» **Exercise directions**: Show every line of the data where the word "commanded" can be found.
====
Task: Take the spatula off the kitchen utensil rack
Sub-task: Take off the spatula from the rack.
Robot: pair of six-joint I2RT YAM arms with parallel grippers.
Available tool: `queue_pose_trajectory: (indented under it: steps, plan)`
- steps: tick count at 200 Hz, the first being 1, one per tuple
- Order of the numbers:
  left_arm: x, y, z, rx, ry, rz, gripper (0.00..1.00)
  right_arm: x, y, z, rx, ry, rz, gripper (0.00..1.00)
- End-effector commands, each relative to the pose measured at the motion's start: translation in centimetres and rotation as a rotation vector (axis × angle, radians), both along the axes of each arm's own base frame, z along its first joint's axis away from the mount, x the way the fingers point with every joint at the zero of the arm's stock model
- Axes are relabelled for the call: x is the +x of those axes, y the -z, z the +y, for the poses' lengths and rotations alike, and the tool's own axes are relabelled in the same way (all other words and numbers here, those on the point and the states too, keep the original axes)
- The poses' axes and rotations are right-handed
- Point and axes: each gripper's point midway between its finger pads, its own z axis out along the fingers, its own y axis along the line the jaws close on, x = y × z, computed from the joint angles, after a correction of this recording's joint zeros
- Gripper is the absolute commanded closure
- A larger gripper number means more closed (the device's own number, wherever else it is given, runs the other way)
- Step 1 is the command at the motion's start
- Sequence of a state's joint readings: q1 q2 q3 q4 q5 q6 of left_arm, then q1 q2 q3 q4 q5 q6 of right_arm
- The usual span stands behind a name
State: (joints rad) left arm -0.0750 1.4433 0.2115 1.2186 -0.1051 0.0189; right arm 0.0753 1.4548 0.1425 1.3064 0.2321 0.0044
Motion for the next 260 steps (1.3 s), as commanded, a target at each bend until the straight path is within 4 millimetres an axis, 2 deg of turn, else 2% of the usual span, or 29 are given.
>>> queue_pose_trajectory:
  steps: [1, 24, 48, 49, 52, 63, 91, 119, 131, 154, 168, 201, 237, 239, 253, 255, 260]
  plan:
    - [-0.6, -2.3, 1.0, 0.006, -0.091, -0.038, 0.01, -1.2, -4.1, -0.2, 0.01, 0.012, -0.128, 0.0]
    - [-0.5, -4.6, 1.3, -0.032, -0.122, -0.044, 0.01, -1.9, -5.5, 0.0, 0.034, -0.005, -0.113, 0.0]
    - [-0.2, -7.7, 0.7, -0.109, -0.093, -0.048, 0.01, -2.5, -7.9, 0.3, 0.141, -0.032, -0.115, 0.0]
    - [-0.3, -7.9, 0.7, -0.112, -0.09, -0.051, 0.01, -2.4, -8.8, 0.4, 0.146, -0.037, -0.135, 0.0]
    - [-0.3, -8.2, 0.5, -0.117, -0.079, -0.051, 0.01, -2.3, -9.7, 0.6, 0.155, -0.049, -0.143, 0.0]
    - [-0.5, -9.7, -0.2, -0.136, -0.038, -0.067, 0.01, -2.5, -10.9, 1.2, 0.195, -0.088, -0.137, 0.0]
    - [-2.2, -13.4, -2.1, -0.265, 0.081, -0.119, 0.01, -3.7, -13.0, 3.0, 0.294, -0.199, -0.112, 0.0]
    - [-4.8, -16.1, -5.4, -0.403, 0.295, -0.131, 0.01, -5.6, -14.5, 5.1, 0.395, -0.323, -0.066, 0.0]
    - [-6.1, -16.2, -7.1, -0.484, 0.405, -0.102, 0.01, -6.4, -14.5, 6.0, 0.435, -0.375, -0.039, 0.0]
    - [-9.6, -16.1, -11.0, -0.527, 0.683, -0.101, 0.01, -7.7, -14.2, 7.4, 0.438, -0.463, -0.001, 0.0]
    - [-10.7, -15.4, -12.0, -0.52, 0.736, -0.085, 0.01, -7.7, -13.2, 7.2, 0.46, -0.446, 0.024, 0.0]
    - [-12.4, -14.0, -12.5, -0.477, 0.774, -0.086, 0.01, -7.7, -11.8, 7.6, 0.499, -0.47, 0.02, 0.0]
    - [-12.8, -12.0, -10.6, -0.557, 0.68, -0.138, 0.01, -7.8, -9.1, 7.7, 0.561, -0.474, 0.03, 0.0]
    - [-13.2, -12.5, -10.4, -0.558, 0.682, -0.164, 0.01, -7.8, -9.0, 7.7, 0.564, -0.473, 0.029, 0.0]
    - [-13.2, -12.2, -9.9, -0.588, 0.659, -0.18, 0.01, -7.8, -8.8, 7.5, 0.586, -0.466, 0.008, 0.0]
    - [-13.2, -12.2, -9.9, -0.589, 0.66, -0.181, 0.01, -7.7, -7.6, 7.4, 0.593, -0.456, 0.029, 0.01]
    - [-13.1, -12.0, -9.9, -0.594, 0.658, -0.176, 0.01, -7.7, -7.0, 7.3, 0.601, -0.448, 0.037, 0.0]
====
» **Result of this exercise**:
- Gripper is the absolute commanded closure
Motion for the next 260 steps (1.3 s), as commanded, a target at each bend until the straight path is within 4 millimetres an axis, 2 deg of turn, else 2% of the usual span, or 29 are given.

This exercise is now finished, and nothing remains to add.